Бармен, проходя мимо, бросает на меня вопросительный взгляд. Качаю головой.

— Не хочешь ли, выпить? — спрашивает Лори. — Я плачу.

— Нет, предпочитаю остаться трезвой.

Она стонет.

— От тебя вовсе не требуется ни трезвости, ни здравомыслия. Напротив, важно немного расслабиться. Именно поэтому они просят приходить пораньше.

— Слушай, ты же знаешь правила. Я пришла на это действо только потому, что ты убедила меня, будто это отличная тренировка для собеседований. Но не припомню, чтобы перед серьезными встречами в крупных офисах людей встречал открытый бар, и я просто…

— Ладно, ладно, эти твои правила. Извини, забыла. На миг мне показалось, будто ты участвуешь в этом, потому что это забавно.

— Забава — это расходы, которые я не могу себе позволить.

— Печально. Но я оплачиваю это мероприятие как «деловую вечеринку».

— Ты серьезно?

— А как еще я убедила бы босса отпустить меня пораньше?

— Как все это угнетает.

— Хочешь знать нечто еще более угнетающее? Я просмотрела свой календарь и выяснила, что не попадаю на подобные мероприятия вплоть до сентября. Я должна ждать сентября, чтобы участвовать в шестиминутном свидании! Боже упаси, чтобы парень пригласил меня на обед. Что мне ответить? «Простите, я свободна с полуночи до четырех утра»? — Лори одним махом ополовинила свой бокал. — Давай не будем об этом. — Наклонившись, она прошептала: — Кстати, я уже присмотрела одного. Взгляни на морячка в углу.

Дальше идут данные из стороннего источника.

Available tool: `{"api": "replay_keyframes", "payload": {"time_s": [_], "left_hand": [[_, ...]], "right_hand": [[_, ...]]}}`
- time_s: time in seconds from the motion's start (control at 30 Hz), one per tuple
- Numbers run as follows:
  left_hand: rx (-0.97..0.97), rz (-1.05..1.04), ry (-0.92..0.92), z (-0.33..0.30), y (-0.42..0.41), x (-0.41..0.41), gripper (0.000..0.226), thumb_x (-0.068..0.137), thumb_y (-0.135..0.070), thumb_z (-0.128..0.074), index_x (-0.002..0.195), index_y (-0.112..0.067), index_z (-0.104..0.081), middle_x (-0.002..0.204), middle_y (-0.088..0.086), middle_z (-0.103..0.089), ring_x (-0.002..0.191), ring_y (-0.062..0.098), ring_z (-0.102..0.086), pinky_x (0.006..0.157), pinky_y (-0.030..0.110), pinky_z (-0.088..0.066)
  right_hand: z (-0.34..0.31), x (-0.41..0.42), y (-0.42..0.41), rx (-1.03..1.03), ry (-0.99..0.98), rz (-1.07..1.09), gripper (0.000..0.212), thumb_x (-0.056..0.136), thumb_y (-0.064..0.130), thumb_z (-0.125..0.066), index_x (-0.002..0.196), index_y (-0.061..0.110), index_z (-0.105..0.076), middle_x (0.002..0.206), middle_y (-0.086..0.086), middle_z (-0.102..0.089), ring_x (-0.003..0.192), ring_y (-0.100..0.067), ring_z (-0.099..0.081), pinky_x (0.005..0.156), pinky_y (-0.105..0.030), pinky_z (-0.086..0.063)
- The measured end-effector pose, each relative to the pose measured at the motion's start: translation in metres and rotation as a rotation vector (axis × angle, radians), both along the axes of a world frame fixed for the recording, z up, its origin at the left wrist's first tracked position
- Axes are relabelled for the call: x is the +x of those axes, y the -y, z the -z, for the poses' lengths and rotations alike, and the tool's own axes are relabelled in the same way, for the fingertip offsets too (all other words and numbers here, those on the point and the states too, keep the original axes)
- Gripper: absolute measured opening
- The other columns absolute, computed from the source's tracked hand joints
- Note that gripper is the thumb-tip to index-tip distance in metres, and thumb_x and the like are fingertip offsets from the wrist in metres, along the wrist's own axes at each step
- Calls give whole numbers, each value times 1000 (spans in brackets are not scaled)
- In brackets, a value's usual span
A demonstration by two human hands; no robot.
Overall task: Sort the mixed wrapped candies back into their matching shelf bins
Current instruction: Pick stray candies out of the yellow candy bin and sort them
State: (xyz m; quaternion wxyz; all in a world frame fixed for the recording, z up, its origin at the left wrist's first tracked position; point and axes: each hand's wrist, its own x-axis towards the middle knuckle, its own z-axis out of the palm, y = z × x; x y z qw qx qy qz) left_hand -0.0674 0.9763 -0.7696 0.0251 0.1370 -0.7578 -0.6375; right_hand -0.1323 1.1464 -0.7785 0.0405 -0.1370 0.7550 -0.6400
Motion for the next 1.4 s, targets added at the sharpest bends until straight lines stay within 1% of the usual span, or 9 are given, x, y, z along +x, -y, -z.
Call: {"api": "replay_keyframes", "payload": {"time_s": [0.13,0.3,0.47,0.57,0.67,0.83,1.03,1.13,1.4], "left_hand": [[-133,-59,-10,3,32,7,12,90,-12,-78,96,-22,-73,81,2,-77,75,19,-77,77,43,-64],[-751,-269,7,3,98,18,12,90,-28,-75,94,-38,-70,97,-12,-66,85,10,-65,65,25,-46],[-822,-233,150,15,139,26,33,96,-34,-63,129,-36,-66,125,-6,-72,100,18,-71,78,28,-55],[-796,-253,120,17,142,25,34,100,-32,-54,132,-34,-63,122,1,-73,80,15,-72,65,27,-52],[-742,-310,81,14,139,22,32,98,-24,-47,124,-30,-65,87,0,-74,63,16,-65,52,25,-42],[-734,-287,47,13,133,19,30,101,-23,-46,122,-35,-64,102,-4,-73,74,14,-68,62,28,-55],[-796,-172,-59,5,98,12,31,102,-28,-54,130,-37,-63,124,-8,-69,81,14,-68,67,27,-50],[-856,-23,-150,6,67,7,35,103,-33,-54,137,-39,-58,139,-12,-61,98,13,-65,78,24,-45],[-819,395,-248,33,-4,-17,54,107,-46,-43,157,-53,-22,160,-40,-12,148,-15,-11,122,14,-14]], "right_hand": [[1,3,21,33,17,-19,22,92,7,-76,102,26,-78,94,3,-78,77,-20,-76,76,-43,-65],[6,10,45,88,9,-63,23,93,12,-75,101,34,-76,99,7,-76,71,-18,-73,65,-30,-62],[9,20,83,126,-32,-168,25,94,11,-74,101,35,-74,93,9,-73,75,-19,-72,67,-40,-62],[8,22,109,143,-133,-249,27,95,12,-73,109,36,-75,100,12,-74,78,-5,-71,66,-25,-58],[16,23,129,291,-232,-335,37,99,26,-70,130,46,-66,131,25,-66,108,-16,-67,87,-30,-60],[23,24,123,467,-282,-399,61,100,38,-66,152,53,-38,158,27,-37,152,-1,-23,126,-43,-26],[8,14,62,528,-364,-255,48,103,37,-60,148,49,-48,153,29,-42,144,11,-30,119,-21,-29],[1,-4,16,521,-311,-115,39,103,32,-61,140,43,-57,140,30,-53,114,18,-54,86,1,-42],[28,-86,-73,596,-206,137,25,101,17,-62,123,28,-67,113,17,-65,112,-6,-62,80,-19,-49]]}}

Равнодушно поворачиваю голову. Он сидит за дальним столом, нависая неправдоподобно громадными бицепсами над пинтой пива. Кого он пытается одурачить своей короткой стрижкой? Хотя волосы высветлены, невозможно скрыть, что их количество неуклонно сокращается.

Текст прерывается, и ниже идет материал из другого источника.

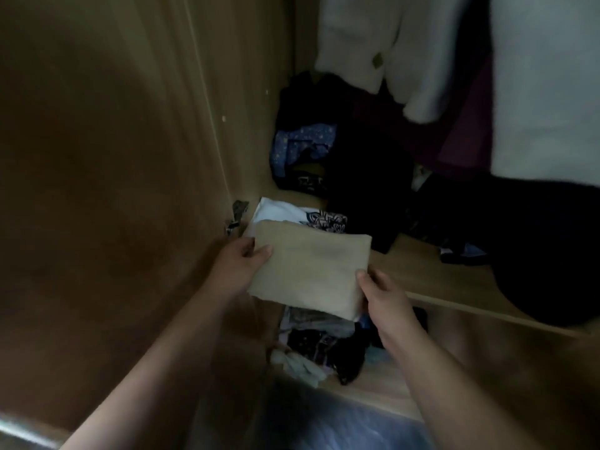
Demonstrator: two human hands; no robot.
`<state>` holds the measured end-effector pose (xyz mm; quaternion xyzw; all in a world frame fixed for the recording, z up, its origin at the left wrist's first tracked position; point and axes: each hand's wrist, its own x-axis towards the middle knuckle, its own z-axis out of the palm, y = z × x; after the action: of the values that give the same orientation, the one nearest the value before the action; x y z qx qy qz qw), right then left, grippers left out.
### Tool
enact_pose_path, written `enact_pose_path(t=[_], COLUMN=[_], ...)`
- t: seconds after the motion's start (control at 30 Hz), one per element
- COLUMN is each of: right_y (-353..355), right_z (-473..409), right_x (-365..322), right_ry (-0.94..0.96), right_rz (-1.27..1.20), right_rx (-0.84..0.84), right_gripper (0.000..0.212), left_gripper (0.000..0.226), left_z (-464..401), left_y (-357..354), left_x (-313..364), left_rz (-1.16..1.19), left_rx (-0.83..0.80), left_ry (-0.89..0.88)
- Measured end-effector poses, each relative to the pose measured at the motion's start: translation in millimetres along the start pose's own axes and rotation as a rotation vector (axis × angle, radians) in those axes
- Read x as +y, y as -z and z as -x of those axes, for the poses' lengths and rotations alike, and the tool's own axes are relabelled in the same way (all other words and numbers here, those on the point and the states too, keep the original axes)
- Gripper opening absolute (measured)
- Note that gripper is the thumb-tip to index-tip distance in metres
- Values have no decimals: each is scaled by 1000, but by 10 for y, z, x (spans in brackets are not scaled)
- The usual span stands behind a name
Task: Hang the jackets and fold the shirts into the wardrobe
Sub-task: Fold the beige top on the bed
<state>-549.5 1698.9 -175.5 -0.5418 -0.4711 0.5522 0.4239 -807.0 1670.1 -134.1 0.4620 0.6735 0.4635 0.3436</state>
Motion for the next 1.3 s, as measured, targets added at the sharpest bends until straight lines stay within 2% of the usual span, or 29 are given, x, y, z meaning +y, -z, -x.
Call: enact_pose_path(t=[0.1, 0.3, 0.43, 0.53, 0.63, 0.7, 0.77, 0.9, 1.0, 1.07, 1.2, 1.3], right_y=[-119, -224, -351, -371, -306, -257, -259, -456, -570, -593, -589, -578], right_z=[-384, -1133, -1535, -1667, -1701, -1693, -1659, -1612, -1767, -1842, -1846, -1781], right_x=[-159, -398, -299, -185, -98, -115, -177, -229, -55, 24, 14, -71], right_ry=[-39, 71, 130, 204, 269, 374, 556, 881, 763, 695, 675, 624], right_rz=[-5, 33, 204, 473, 611, 650, 684, 1022, 1170, 1147, 1138, 1139], right_rx=[-53, -55, -27, -50, -96, -41, 30, -48, -115, -116, -111, -152], right_gripper=[33, 35, 41, 48, 55, 60, 59, 64, 71, 74, 70, 67], left_gripper=[26, 38, 45, 37, 41, 49, 50, 60, 62, 65, 74, 62], left_z=[-517, -1305, -1582, -1628, -1520, -1430, -1373, -1392, -1442, -1470, -1551, -1537], left_y=[-14, -145, -251, -355, -514, -611, -687, -784, -794, -796, -793, -758], left_x=[33, 149, 172, 107, -57, -145, -211, -383, -497, -492, -417, -375], left_rz=[-152, -500, -642, -790, -817, -794, -826, -1018, -1041, -1058, -1035, -1010], left_rx=[54, 129, 198, 245, 287, 242, 156, 73, 69, 56, -8, -57], left_ry=[-31, -151, -219, -246, -357, -477, -544, -479, -408, -383, -330, -305])
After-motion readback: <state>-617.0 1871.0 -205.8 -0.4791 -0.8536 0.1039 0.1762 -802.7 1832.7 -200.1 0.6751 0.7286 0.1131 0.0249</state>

— То, что надо для тебя, — говорю я.

— Не для меня, тупица. Для тебя!

Закатываю глаза.

Лори прищелкивает пальцами и выпрямляется.

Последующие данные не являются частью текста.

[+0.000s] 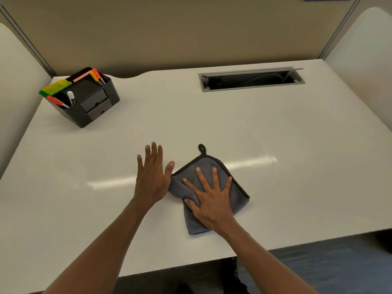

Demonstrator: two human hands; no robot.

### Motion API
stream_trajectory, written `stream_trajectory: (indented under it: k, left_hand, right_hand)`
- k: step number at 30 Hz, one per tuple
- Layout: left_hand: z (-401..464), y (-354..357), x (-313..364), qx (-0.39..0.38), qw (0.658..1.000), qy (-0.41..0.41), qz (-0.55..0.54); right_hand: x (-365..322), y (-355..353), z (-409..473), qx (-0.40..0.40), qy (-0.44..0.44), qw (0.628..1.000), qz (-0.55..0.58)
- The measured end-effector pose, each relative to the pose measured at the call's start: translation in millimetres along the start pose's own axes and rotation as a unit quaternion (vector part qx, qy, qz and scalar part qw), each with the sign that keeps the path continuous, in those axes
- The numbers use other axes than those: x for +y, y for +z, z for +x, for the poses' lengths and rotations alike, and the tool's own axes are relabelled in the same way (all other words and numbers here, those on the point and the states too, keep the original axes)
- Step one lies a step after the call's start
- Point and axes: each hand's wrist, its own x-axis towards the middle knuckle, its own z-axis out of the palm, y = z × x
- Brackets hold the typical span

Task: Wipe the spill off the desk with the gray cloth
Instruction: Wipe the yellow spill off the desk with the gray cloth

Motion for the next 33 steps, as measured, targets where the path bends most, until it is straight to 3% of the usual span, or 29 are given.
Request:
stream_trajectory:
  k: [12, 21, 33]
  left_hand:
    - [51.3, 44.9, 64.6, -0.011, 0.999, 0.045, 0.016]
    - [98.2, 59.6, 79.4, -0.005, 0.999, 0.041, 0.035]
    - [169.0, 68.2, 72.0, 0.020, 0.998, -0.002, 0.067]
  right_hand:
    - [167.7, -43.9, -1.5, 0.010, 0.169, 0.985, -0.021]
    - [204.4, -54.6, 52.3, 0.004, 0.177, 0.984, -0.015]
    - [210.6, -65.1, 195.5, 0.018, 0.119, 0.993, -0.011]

— Вспомнила, что хотела сказать. Та книжка Паскаля, что я дала тебе почитать…

— Мне понравилась.

Лори нетерпеливо взмахивает рукой:

— «Парамаунт» купил ее. И уже пригласили Джорджа Клуни.

— Серьезно? Прекрасный выбор.

— Он прекрасный выбор для чего угодно.

— А что насчет «Die Dämmerung»?

— Die — что?

— Немецкая книжка, что ты давала.

— А, ты имеешь в виду «Сумерки».

— Не важно.

— Нет, пока нет. Ты начала читать?

— Хотела бы. Но совершенно нет времени. Принцесса присылает мне все эти книжки на рецензирование…

— Ой-е-ей! — Лори воздевает ладошки, прерывая меня. — Ты все еще работаешь на Принцессу?

— А я тебе не рассказывала?

— Нет. — Она бросает вороватый взгляд за барную стойку и понижает голос: — А у тебя есть шанс прочесть книжку «Гидеон»?

Эта таинственность интригует.

— Что за «Гидеон»?

— Это может стать грандиозным. Мы ждем ее выхода со дня на день. Говорят, автор станет новым Джоном Ирвингом.

— Правда? А о чем книга?

— Понятия не имею. О чем вообще все эти книги? Что-то вроде «Парень достиг совершеннолетия». Сообщишь мне, если увидишь?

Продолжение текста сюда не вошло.